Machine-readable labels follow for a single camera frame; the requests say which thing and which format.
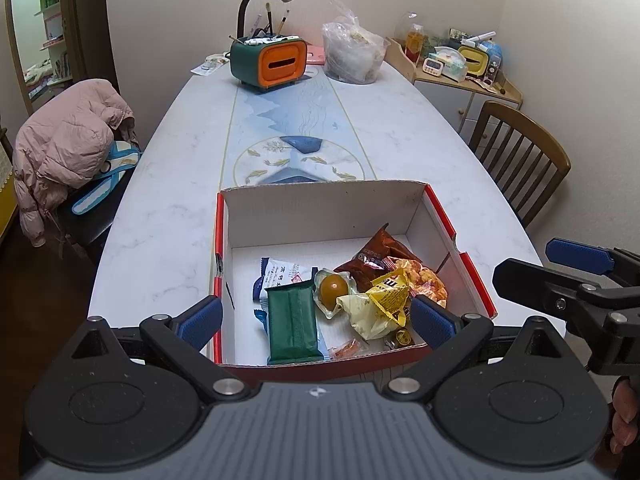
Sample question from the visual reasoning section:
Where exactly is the green orange tissue box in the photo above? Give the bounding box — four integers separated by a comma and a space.
229, 34, 307, 92

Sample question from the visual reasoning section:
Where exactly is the orange candy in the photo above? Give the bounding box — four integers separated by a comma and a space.
330, 338, 362, 359

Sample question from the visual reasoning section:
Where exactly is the orange liquid bottle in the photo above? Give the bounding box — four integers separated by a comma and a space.
404, 22, 425, 61

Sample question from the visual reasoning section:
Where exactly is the wooden slatted chair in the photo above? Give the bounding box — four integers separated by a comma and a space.
467, 101, 572, 228

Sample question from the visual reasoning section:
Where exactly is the yellow tissue box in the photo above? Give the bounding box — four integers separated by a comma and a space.
457, 45, 491, 79

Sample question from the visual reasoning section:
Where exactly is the person's right hand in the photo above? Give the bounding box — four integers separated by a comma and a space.
609, 377, 640, 456

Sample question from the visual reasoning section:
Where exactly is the red fried snack bag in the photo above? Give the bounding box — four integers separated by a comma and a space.
385, 256, 448, 308

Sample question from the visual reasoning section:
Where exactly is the wooden side cabinet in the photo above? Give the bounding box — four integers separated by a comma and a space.
384, 35, 525, 146

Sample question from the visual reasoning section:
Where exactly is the green snack packet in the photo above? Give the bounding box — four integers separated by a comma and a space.
264, 280, 326, 366

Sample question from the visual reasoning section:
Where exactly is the wet wipes pack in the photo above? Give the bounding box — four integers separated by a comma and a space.
435, 46, 468, 82

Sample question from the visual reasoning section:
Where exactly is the dark gold candy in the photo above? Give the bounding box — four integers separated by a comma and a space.
385, 329, 416, 350

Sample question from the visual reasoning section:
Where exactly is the pink padded jacket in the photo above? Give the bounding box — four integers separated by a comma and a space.
12, 79, 138, 248

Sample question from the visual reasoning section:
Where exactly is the pale yellow snack packet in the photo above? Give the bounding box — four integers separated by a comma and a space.
336, 292, 408, 341

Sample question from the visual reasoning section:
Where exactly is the bookshelf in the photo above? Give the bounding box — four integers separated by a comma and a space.
10, 0, 76, 106

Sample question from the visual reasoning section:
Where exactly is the blue white bag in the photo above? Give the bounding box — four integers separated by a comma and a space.
70, 140, 143, 216

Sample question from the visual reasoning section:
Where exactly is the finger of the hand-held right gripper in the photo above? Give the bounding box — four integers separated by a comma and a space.
492, 257, 640, 376
545, 237, 640, 289

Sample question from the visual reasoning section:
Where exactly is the black chair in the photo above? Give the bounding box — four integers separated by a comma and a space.
55, 195, 126, 266

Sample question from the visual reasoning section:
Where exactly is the clear braised egg pack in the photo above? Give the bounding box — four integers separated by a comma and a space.
312, 268, 357, 320

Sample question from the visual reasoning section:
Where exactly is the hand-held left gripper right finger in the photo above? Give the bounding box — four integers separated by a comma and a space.
382, 295, 568, 403

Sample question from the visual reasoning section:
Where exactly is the clear plastic bag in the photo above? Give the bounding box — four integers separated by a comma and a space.
321, 0, 392, 85

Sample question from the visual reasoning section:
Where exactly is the white blue-edged snack packet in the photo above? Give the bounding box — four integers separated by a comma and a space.
251, 256, 318, 303

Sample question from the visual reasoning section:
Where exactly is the brown cookie packet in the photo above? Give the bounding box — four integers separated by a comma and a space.
334, 223, 423, 281

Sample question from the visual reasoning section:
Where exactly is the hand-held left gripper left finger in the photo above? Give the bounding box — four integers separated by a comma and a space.
70, 295, 251, 403

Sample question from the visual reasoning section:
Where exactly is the white red-edged cardboard box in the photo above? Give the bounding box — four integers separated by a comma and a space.
212, 179, 499, 381

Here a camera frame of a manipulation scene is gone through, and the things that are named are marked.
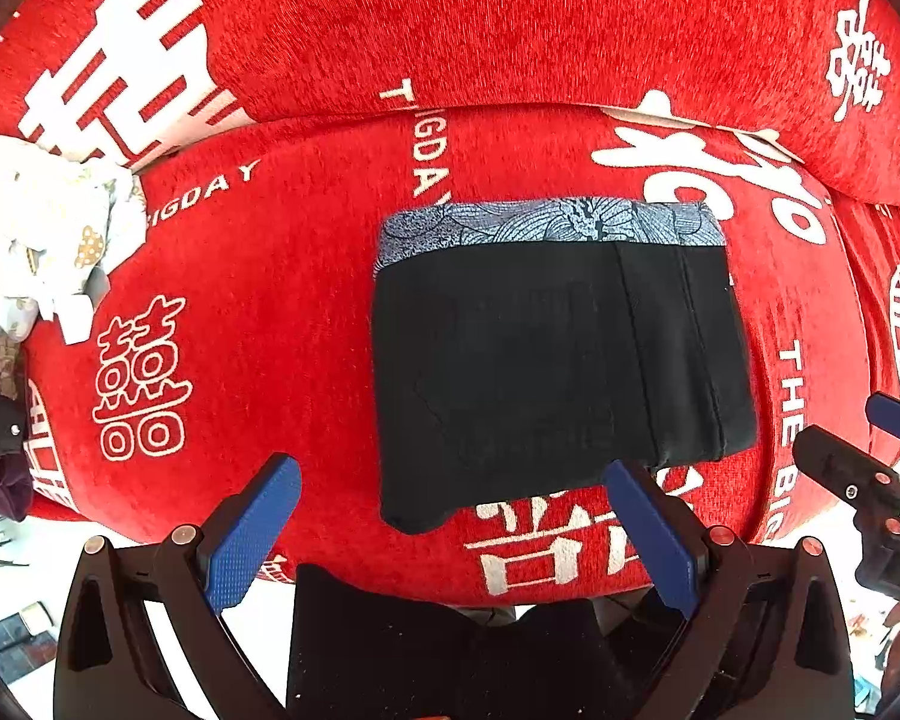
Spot red printed sofa seat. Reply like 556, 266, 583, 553
22, 105, 900, 608

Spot red printed sofa backrest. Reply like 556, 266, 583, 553
0, 0, 900, 207

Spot white floral cloth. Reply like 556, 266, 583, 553
0, 131, 149, 346

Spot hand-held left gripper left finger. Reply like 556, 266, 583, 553
54, 454, 302, 720

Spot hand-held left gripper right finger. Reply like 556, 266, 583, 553
606, 459, 854, 720

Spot black pants with grey lining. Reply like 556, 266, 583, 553
371, 195, 760, 535

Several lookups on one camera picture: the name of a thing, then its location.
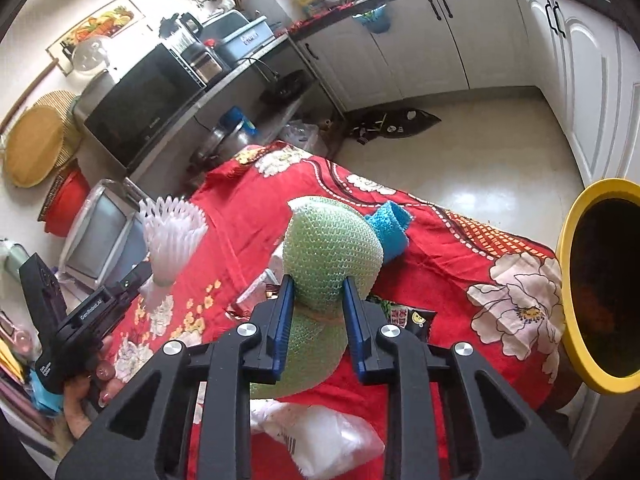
- - -
» **Your goal**
Output a verbatim copy of the entries and skip the pictures.

» **Result of this exercise**
Machine-readable labels follow for a single camera frame; the requests say which thing and which format.
Sample question from the visual reasoning section:
Where exactly is the green orange tissue box in the photo above? Give the bounding box — four integers separated by a comma and a space.
229, 34, 307, 92

Sample question from the visual reasoning section:
Where exactly is the orange candy in the photo above? Give the bounding box — four integers separated by a comma and a space.
330, 338, 362, 359

Sample question from the visual reasoning section:
Where exactly is the orange liquid bottle in the photo above? Give the bounding box — four integers separated by a comma and a space.
404, 22, 425, 61

Sample question from the visual reasoning section:
Where exactly is the wooden slatted chair in the photo above? Give the bounding box — four integers separated by a comma and a space.
467, 101, 572, 228

Sample question from the visual reasoning section:
Where exactly is the yellow tissue box in the photo above? Give the bounding box — four integers separated by a comma and a space.
457, 45, 491, 79

Sample question from the visual reasoning section:
Where exactly is the person's right hand in the photo above? Give the bounding box — four integers separated by a comma and a space.
609, 377, 640, 456

Sample question from the visual reasoning section:
Where exactly is the red fried snack bag in the photo above? Give the bounding box — four integers separated by a comma and a space.
385, 256, 448, 308

Sample question from the visual reasoning section:
Where exactly is the wooden side cabinet in the photo above? Give the bounding box — four integers separated by a comma and a space.
384, 35, 525, 146

Sample question from the visual reasoning section:
Where exactly is the green snack packet in the photo above? Give the bounding box — four integers separated by a comma and a space.
264, 280, 326, 366

Sample question from the visual reasoning section:
Where exactly is the wet wipes pack in the photo above? Give the bounding box — four integers separated by a comma and a space.
435, 46, 468, 82

Sample question from the visual reasoning section:
Where exactly is the dark gold candy in the photo above? Give the bounding box — four integers separated by a comma and a space.
385, 329, 416, 350

Sample question from the visual reasoning section:
Where exactly is the pink padded jacket in the photo above? Give the bounding box — four integers separated by a comma and a space.
12, 79, 138, 248

Sample question from the visual reasoning section:
Where exactly is the pale yellow snack packet in the photo above? Give the bounding box — four integers separated by a comma and a space.
336, 292, 408, 341

Sample question from the visual reasoning section:
Where exactly is the bookshelf in the photo above? Give the bounding box — four integers separated by a comma and a space.
10, 0, 76, 106

Sample question from the visual reasoning section:
Where exactly is the blue white bag in the photo above? Give the bounding box — four integers separated by a comma and a space.
70, 140, 143, 216

Sample question from the visual reasoning section:
Where exactly is the finger of the hand-held right gripper in the photo above? Give the bounding box — four integers separated by a comma and a space.
492, 257, 640, 376
545, 237, 640, 289

Sample question from the visual reasoning section:
Where exactly is the black chair in the photo above? Give the bounding box — four integers separated by a comma and a space.
55, 195, 126, 266

Sample question from the visual reasoning section:
Where exactly is the clear braised egg pack in the photo above? Give the bounding box — four integers separated by a comma and a space.
312, 268, 357, 320

Sample question from the visual reasoning section:
Where exactly is the hand-held left gripper right finger in the photo above? Give the bounding box — four integers separated by a comma and a space.
382, 295, 568, 403

Sample question from the visual reasoning section:
Where exactly is the clear plastic bag in the photo above? Give the bounding box — four integers separated by a comma and a space.
321, 0, 392, 85

Sample question from the visual reasoning section:
Where exactly is the white blue-edged snack packet in the photo above? Give the bounding box — four integers separated by a comma and a space.
251, 256, 318, 303

Sample question from the visual reasoning section:
Where exactly is the brown cookie packet in the photo above? Give the bounding box — four integers separated by a comma and a space.
334, 223, 423, 281

Sample question from the visual reasoning section:
Where exactly is the hand-held left gripper left finger in the photo above? Give the bounding box — four integers separated by a comma and a space.
70, 295, 251, 403

Sample question from the visual reasoning section:
Where exactly is the white red-edged cardboard box in the photo above? Give the bounding box — four integers separated by a comma and a space.
212, 179, 499, 381

Here a camera frame of a manipulation scene is gone through, and the things that are named are marked.
Spot red printed sofa seat. Reply like 556, 266, 583, 553
22, 105, 900, 608

Spot red printed sofa backrest. Reply like 556, 266, 583, 553
0, 0, 900, 207

Spot white floral cloth. Reply like 556, 266, 583, 553
0, 131, 149, 346

Spot hand-held left gripper left finger. Reply like 556, 266, 583, 553
54, 454, 302, 720

Spot hand-held left gripper right finger. Reply like 556, 266, 583, 553
606, 459, 854, 720

Spot black pants with grey lining. Reply like 556, 266, 583, 553
371, 195, 760, 535

Several lookups on one camera picture: the name of a thing, then its location.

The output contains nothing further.